Obviously this analysis should not apply to public-facing or commercial services. But for homelab stuff should we really be sweating meltdown or spectre?
by pap-firewall do you mean opnsense/pfsense? Also, Im less worried about the driver vulnerability; but more worried about the direct access to the pci bus. I`ve read online that this allows direct access to system memory; is this a bad take?
PAP as in Package Filter - Application Control - Package Filter, makes it a lot less likely to have tampered packets fool the app control. It is a defense in depth to the point of being overkill for most scenarios. Does not matter what three firewalls you set up for this, just have to be at least two different vendors (and no two same vendors in a row).
Direct control of any system-bus is danger-zone. Software from questionable sources should not be run on a whim, especially not device drivers.
The talk I posted as an example is a practical use, to break a “secure” enclave…
I can not decide that for anyone except myself.
My storage-boxes have no way to talk to the internet because I do not trust myself to not fumble a firewall rule (one can not audit oneself), which makes updating or installing things a pain, but I can live with that.
I mean fundamentally I agree with you. We should all probably be monitoring our pets a little closer for fleas. At the same time I suppose I live a little more dangerously than you…!
Direct Memory Access (DMA) is mechanism for PCI devices to access system memory (read/write). Without VT-d/AMD-Vi/AMD IOMMU, any PCI device can access all the memory, regardless of the VM to which it is assigned (or if it is left in dom0). Most PCI devices allow the driver to request an arbitrary DMA operation (like “put received network packets at this address in memory”, or “get this memory area and send it to the network”). So, without VT-d/AMD-Vi/AMD IOMMU, it gives unlimited access to the whole system. Now, it is only a matter of knowing where to read/write to take over the system, instead of just crashing. But since you can read the whole memory, it isn’t that hard.
Solution: don’t use your vm with gpu passthrough to run sketchy shit. Filter its access to the web, don’t use it for general browsing.
To escape the VM via hardware passthrough and get to your host or otherwise VM escape, the VM itself needs to be exposed to malicious code.
Avoid that. You aren’t limited to just a single windows VM on your host!
Use it only for the specific windows accelerated 3d workloads you can’t run on the host. need a windows vm for other non gaming/3d stuff? Make another vm and don’t do hardware passthrough on that one.
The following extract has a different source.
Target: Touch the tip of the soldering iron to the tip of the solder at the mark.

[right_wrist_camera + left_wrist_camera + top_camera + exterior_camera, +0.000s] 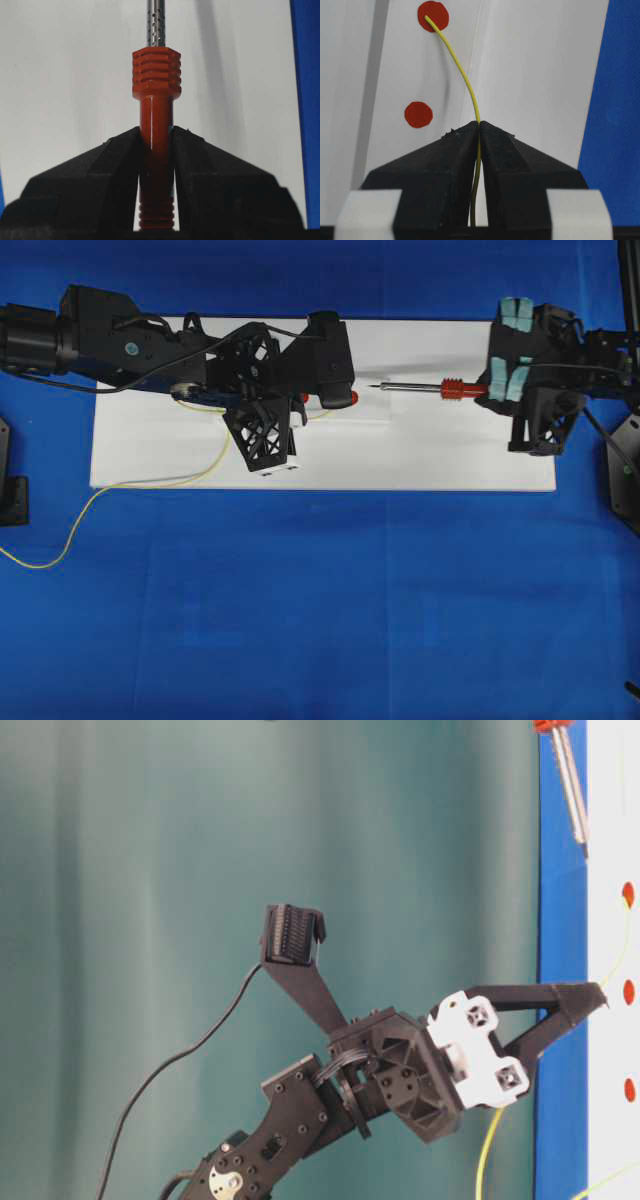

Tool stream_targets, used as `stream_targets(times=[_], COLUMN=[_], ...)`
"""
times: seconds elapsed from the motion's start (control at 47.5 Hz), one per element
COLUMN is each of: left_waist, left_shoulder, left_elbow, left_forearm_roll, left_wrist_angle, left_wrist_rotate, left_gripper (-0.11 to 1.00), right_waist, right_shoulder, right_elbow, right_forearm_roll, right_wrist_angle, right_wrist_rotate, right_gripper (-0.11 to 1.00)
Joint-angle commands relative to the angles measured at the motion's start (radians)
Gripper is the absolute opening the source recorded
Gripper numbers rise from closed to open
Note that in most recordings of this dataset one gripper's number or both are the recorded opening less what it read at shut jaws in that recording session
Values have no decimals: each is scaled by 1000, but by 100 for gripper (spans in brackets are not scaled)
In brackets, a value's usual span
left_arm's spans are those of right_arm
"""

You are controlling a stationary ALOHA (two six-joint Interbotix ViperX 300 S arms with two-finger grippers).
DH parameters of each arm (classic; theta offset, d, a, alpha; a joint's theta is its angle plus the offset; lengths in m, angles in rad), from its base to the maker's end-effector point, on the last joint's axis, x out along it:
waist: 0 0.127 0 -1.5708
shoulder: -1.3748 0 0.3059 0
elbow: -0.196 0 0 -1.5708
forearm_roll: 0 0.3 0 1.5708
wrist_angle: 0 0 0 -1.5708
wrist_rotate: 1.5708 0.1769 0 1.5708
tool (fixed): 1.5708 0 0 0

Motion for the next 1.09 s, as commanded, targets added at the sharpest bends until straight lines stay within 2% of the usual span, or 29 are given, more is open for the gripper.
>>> stream_targets(times=[0.0,0.294,0.568,1.073], left_waist=[0,-9,-9,-9], left_shoulder=[-17,-15,-17,-15], left_elbow=[-20,-18,-18,-18], left_forearm_roll=[3,3,3,3], left_wrist_angle=[-5,-6,-6,-3], left_wrist_rotate=[2,0,-2,0], left_gripper=[1,1,1,1], right_waist=[8,11,38,37], right_shoulder=[21,103,107,109], right_elbow=[-37,-74,-69,-66], right_forearm_roll=[2,2,2,2], right_wrist_angle=[-20,-26,-40,-48], right_wrist_rotate=[2,0,0,0], right_gripper=[6,6,6,6])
Even better, learn how to use sysprep and cloning to spin up disposable windows VMs for various things as and when required.
Just because you spent the time to set up GPU passthrough/VFIO for a Windows VM, doesn’t mean you have to run all you windows workloads though it.
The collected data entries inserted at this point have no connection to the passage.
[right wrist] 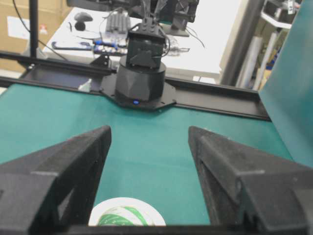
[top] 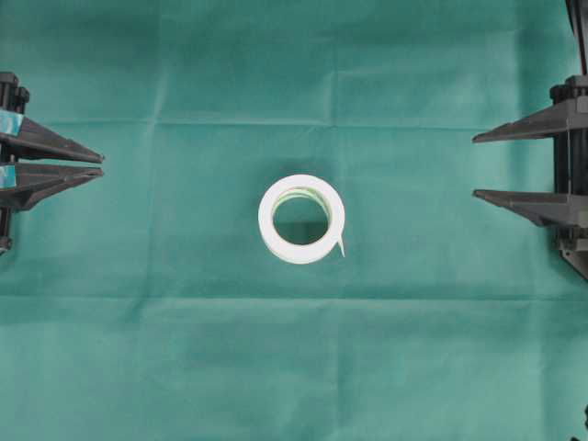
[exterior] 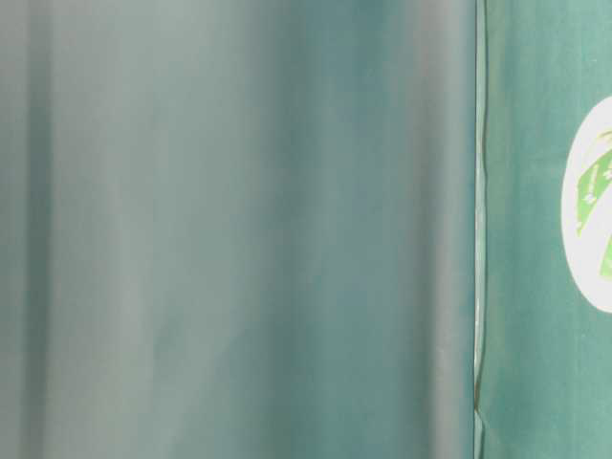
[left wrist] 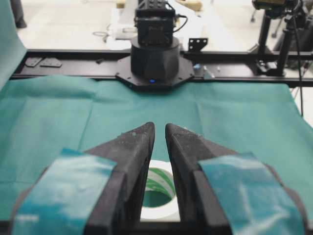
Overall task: Peel off the duct tape with your right arm.
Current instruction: 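Move the left gripper open toward the white tape roll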
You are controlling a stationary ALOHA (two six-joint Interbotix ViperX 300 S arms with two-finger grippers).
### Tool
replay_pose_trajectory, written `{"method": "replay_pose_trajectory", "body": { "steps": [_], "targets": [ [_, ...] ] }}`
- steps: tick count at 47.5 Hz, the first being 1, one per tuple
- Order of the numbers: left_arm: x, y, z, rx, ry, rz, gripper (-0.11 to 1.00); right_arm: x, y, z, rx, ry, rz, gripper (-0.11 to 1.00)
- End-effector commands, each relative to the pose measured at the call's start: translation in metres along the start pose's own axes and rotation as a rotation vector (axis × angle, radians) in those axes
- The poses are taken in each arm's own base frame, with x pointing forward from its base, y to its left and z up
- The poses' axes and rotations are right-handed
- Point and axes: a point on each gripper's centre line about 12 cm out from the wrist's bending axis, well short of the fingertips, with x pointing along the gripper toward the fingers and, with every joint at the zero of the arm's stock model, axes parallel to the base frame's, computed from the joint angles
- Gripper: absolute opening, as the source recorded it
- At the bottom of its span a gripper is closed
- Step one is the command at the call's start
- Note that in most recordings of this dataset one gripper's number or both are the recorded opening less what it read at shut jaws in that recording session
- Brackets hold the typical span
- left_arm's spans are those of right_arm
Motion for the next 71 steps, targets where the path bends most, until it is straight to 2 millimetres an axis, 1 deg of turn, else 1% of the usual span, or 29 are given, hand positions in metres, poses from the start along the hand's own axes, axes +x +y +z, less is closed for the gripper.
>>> {"method": "replay_pose_trajectory", "body": {
  "steps": [1, 2, 3, 6, 8, 9, 12, 16, 31, 35, 37, 39, 43, 47, 49, 51, 52, 56, 61, 71],
  "targets": [
    [-0.003, 0.000, -0.004, -0.006, -0.006, 0.000, 0.24, 0.000, -0.001, -0.002, 0.001, 0.002, -0.006, 0.24],
    [-0.004, 0.000, -0.006, -0.007, -0.009, 0.000, 0.24, 0.000, -0.001, -0.003, 0.003, 0.003, -0.006, 0.24],
    [-0.005, 0.000, -0.007, -0.010, -0.011, 0.000, 0.21, -0.001, -0.001, -0.005, 0.001, 0.006, -0.006, 0.22],
    [-0.007, -0.001, -0.010, -0.014, -0.011, -0.003, 0.08, -0.003, -0.002, -0.008, 0.002, 0.011, -0.009, 0.08],
    [-0.009, -0.001, -0.013, -0.015, -0.006, -0.004, 0.03, -0.004, -0.001, -0.009, 0.002, 0.011, -0.008, 0.01],
    [-0.009, -0.001, -0.015, -0.017, -0.001, -0.004, 0.01, -0.005, -0.002, -0.011, 0.002, 0.014, -0.009, -0.01],
    [-0.009, -0.001, -0.017, -0.017, 0.006, -0.004, 0.00, -0.006, -0.002, -0.013, 0.002, 0.017, -0.009, -0.07],
    [-0.009, -0.001, -0.019, -0.015, 0.014, -0.004, 0.00, -0.007, -0.002, -0.016, 0.002, 0.022, -0.009, -0.10],
    [-0.005, -0.001, -0.024, -0.017, 0.032, -0.005, 0.02, -0.009, -0.002, -0.023, 0.004, 0.040, -0.009, -0.09],
    [-0.004, -0.001, -0.025, -0.015, 0.035, -0.005, 0.16, -0.010, -0.002, -0.025, 0.004, 0.045, -0.009, -0.03],
    [-0.003, -0.001, -0.026, -0.015, 0.038, -0.005, 0.27, -0.010, -0.002, -0.026, 0.004, 0.046, -0.009, 0.02],
    [-0.002, -0.001, -0.027, -0.017, 0.043, -0.004, 0.38, -0.011, -0.002, -0.028, 0.004, 0.049, -0.009, 0.10],
    [0.003, -0.001, -0.030, -0.015, 0.061, -0.005, 0.64, -0.011, -0.002, -0.028, 0.006, 0.049, -0.010, 0.29],
    [0.008, -0.001, -0.030, -0.015, 0.074, -0.005, 0.84, -0.011, -0.002, -0.028, 0.004, 0.046, -0.009, 0.53],
    [0.012, -0.001, -0.030, -0.016, 0.083, -0.004, 0.85, -0.011, -0.002, -0.028, 0.004, 0.045, -0.009, 0.67],
    [0.016, -0.001, -0.029, -0.016, 0.088, -0.004, 0.85, -0.011, -0.002, -0.027, 0.004, 0.041, -0.009, 0.78],
    [0.018, -0.001, -0.028, -0.016, 0.091, -0.002, 0.85, -0.011, -0.002, -0.028, 0.004, 0.043, -0.009, 0.81],
    [0.030, -0.002, -0.023, -0.018, 0.091, -0.003, 0.85, -0.011, -0.002, -0.027, 0.004, 0.038, -0.009, 0.82],
    [0.044, -0.002, -0.021, -0.017, 0.103, -0.003, 0.84, -0.012, -0.001, -0.027, 0.004, 0.035, -0.007, 0.82],
    [0.076, -0.002, -0.024, -0.015, 0.132, -0.002, 0.84, -0.012, -0.002, -0.026, 0.004, 0.032, -0.009, 0.82]
  ]
}}
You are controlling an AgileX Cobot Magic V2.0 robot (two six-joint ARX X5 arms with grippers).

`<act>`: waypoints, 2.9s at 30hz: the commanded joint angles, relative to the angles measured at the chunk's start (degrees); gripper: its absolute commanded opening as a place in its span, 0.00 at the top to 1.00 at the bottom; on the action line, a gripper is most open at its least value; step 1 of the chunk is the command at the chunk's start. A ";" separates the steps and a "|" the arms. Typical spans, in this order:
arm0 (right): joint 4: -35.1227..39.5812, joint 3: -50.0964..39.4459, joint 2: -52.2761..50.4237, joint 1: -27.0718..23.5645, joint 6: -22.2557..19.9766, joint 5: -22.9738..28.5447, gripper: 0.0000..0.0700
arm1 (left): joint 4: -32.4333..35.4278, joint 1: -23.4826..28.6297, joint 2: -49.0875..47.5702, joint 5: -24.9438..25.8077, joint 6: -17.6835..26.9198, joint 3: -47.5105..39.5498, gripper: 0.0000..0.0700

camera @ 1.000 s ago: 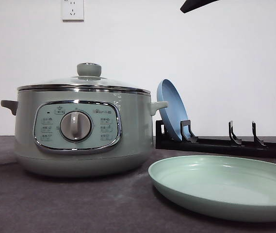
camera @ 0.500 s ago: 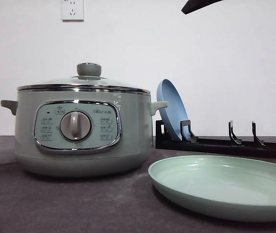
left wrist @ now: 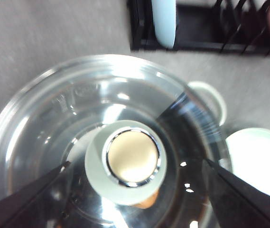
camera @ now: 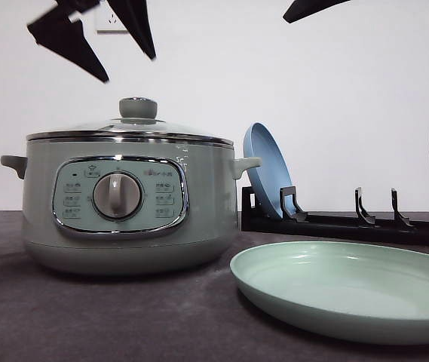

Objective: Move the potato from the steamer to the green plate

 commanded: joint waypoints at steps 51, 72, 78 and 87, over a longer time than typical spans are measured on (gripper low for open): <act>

I am still having trouble wrapping my head around a case where this is a real concern. If you are trying to run a cloud gaming service I get it. If you are talking about a personal hypervisor so you don’t have to pfaff about with dual booting, then it’s an abundance of paranoia.
Advertising companies, “social” media providers, privacy-ignoring electronics maker (like LG with their default “send to mothership”)
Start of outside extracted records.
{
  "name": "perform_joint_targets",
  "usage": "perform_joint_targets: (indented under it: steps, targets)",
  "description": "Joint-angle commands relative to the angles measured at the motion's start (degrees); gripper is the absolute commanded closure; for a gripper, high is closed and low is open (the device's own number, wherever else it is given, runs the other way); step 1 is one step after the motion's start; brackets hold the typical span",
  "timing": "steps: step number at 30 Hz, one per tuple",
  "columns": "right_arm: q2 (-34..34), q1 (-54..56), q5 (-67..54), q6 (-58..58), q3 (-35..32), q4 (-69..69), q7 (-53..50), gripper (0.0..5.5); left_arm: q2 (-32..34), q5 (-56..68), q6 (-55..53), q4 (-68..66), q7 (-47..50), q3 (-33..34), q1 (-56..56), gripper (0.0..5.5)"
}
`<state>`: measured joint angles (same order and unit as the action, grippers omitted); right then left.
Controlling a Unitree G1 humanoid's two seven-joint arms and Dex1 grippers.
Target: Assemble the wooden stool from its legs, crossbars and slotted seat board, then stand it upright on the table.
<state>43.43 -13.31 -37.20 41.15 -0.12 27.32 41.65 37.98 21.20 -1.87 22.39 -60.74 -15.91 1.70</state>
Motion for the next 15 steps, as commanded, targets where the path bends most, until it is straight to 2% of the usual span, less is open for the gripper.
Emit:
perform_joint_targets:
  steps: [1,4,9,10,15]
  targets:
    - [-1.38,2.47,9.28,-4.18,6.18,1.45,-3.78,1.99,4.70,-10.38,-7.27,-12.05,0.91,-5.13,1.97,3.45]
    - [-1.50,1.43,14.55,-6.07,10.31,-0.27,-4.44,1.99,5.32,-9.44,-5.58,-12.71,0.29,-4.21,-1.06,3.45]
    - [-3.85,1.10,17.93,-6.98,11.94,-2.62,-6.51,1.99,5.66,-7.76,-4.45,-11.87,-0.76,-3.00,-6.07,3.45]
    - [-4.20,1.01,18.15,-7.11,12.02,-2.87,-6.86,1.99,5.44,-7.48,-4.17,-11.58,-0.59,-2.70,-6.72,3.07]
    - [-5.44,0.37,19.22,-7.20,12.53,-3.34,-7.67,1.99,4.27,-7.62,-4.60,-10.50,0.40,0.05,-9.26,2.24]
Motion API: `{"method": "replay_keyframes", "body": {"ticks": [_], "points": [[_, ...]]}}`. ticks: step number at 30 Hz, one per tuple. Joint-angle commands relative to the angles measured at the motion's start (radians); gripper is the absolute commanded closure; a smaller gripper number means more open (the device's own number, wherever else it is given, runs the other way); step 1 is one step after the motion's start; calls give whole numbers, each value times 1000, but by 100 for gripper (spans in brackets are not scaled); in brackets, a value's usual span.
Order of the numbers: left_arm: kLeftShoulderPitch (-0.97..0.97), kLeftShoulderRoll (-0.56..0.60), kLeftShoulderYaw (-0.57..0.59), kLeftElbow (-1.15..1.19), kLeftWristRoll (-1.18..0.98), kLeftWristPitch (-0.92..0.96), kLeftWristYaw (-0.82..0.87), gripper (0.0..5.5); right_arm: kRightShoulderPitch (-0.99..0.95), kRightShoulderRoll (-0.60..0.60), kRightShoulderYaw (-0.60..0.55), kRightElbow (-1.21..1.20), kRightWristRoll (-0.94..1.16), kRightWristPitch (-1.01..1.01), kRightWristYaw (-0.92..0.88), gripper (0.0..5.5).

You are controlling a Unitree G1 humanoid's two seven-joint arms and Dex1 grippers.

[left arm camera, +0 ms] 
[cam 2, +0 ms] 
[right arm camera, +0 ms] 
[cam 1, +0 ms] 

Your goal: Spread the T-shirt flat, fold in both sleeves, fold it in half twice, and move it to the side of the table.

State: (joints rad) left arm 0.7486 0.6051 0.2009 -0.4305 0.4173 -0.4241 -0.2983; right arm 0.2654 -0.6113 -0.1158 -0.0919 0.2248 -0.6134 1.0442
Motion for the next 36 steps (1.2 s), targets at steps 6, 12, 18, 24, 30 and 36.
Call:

The attack scenario is turning into “Everyone wants all the data”, and the vulnerabilities in current hardware make it somewhat trivial to get to it.
Exploiting some GPU-specific vulnerability from a VM can be an issue, if that VM is used to study malware behaviour or if the VM is used to isolate spying software from sensitive data on the host.
The issue to be aware off is that a VM (of any kind, including Java-virtual-machine and browser sandboxing) can be broken out off.